Chronique

James Brandon Lewis Red Lily Quintet

For Mahalia, with Love

James Brandon Lewis (ts), Kirk Knuffke (cornet), Chris Hoffman (vcl), William Parker (b), Chad Taylor (dms).

Label / Distribution : Tao Forms

S’il était besoin d’une preuve supplémentaire de la place à laquelle peut prétendre le saxophoniste américain James Brandon Lewis comme garant d’une tradition renouvelée de la musique afro-américaine, ce nouvel enregistrement entièrement dévolu à Mahalia Jackson pourrait en constituer l’élément définitif.

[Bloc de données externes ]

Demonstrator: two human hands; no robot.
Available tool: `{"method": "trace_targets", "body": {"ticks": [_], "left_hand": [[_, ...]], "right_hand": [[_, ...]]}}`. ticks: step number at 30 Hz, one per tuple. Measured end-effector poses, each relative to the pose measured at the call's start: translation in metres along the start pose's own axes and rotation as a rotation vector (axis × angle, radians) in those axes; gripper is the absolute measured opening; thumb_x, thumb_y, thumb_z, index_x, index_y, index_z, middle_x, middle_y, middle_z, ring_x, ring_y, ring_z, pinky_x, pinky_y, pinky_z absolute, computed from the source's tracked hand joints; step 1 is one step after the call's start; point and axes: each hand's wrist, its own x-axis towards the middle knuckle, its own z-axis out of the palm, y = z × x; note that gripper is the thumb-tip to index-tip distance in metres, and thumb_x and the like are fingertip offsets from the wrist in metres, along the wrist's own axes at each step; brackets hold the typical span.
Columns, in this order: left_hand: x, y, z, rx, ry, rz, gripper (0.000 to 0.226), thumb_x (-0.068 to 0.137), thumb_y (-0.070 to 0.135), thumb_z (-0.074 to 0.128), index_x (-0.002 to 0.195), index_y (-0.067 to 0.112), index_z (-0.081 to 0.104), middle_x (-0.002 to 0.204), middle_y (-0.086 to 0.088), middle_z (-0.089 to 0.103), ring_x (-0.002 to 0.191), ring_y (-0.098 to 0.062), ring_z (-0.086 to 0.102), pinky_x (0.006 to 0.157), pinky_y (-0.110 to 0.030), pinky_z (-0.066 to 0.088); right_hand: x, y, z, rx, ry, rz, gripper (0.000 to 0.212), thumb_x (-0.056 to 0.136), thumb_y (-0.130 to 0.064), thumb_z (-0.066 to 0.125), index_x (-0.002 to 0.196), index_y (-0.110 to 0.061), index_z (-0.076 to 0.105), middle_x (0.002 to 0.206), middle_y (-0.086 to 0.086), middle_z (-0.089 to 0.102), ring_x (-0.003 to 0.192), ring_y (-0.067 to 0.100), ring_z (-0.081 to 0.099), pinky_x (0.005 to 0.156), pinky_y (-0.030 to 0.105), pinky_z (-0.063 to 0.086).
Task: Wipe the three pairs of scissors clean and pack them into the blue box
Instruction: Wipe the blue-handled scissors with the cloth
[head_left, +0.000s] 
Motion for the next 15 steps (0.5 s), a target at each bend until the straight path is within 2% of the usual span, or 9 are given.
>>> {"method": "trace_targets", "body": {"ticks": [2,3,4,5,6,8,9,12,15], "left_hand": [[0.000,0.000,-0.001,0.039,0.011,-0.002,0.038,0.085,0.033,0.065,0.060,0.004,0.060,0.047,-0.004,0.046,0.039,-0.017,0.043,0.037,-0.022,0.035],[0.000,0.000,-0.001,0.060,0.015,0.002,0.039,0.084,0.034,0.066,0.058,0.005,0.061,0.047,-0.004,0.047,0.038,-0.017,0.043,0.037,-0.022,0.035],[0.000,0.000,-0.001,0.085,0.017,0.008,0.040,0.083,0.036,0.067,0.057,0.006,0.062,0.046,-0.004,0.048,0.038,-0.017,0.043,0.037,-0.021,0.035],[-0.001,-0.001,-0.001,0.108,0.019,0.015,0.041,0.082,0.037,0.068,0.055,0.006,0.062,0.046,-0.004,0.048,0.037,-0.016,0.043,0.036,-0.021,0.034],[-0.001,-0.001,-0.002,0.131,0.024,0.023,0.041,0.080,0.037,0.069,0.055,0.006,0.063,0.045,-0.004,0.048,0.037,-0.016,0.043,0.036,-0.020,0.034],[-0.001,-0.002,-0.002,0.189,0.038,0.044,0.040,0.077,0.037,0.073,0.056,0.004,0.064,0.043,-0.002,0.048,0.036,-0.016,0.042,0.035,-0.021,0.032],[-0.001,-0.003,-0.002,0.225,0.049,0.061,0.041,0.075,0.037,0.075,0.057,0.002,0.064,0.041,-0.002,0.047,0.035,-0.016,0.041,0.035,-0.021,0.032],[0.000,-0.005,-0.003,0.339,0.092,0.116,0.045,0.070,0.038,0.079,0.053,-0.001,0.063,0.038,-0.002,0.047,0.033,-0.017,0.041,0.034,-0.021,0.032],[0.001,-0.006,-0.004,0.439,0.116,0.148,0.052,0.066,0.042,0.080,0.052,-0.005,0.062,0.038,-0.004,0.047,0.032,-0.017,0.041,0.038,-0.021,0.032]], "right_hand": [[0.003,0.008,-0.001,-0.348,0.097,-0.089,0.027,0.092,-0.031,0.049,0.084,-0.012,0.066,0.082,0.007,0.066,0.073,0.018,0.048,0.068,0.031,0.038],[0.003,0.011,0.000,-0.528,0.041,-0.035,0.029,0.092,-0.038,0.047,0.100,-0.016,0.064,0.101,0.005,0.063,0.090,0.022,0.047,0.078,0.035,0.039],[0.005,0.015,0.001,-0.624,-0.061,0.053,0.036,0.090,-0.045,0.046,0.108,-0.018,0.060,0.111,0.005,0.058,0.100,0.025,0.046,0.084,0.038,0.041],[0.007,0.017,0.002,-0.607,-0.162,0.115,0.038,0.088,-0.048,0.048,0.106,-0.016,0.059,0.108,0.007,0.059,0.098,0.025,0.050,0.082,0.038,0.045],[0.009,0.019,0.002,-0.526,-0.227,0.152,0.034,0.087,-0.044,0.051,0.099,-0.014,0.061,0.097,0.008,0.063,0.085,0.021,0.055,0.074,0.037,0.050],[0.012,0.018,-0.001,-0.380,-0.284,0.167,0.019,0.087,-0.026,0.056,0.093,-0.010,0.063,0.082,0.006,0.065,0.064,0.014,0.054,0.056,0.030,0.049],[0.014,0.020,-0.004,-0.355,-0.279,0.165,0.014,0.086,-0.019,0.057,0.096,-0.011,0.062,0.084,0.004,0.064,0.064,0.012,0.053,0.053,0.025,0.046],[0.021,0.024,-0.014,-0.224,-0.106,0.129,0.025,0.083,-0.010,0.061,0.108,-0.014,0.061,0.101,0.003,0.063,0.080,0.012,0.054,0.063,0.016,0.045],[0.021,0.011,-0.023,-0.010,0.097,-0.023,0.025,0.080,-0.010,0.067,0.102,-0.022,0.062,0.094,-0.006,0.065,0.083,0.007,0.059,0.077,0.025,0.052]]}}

Figure majeure de ce qui constituera l’épopée du Rhythm’n’Blues de la deuxième moitié du XXe siècle (à commencer par Aretha Franklin), la « reine du gospel » reste un modèle du genre, dans le prolongement duquel le saxophoniste se place. Quelques-unes des compositions de la grande tradition sacrée américaine qu’elle a su magnifier sont reprises ici avec intensité. Entouré pour ce faire par son Red Lily Quintet, Lewis se situe à l’exacte croisée entre une histoire séculaire qui plonge loin ses racines et ce qui en a constitué l’apogée au tournant des années soixante : le free jazz.

Acte de redéfinition esthétique comme celui d’une revendication politique, le free est vraisemblablement ce qui irrigue le mieux la pratique de Lewis. Un son plein et chaud qui brûle à chaque note et qu’il parvient à équilibrer entre une approche mélodique parfaitement chantante et un soin rythmique permettant une jonction fluide avec ses partenaires de jeu.

La paire basse/batterie, majuscule puisque elle réunit William Parker et Chad Taylor, sait se plier aux inflexions du leader en navigant avec pertinence entre accompagnement et relance au creux duquel s’immisce le violoncelle acidulé de Chris Hoffman qui rappelle les cordes plus aiguës de Leroy Jenkins en son temps. Une fois de plus, il est important de noter l’intelligence de jeu du cornettiste Kirk Knuffke à la sonorité portée haut et qui complète celle de Lewis sans jamais chercher à l’écraser.

Car ce qui fait la pertinence de cette formation, c’est sa capacité à réinvestir des traditionnels pourtant maintes fois rebattus en leur donnant une dimension actuelle, la capacité aussi de s’aventurer sur les territoires d’une musique libre avec respect mais sans chercher l’exagération sonore. Le discours est toujours d’une grande clarté et son authentique sincérité fait de ce disque un hommage réussi.

À noter sur la version étendue, le titre « These Are Soulful Days », joué aux côtés du quatuor à cordes Lutislawski qui, par sa dimension soyeuse et étale aux teintes grisées, évoque Lady in Satin de Billy Holiday et ouvre, là encore, de nouvelles pistes au travail de James Brandon Lewis.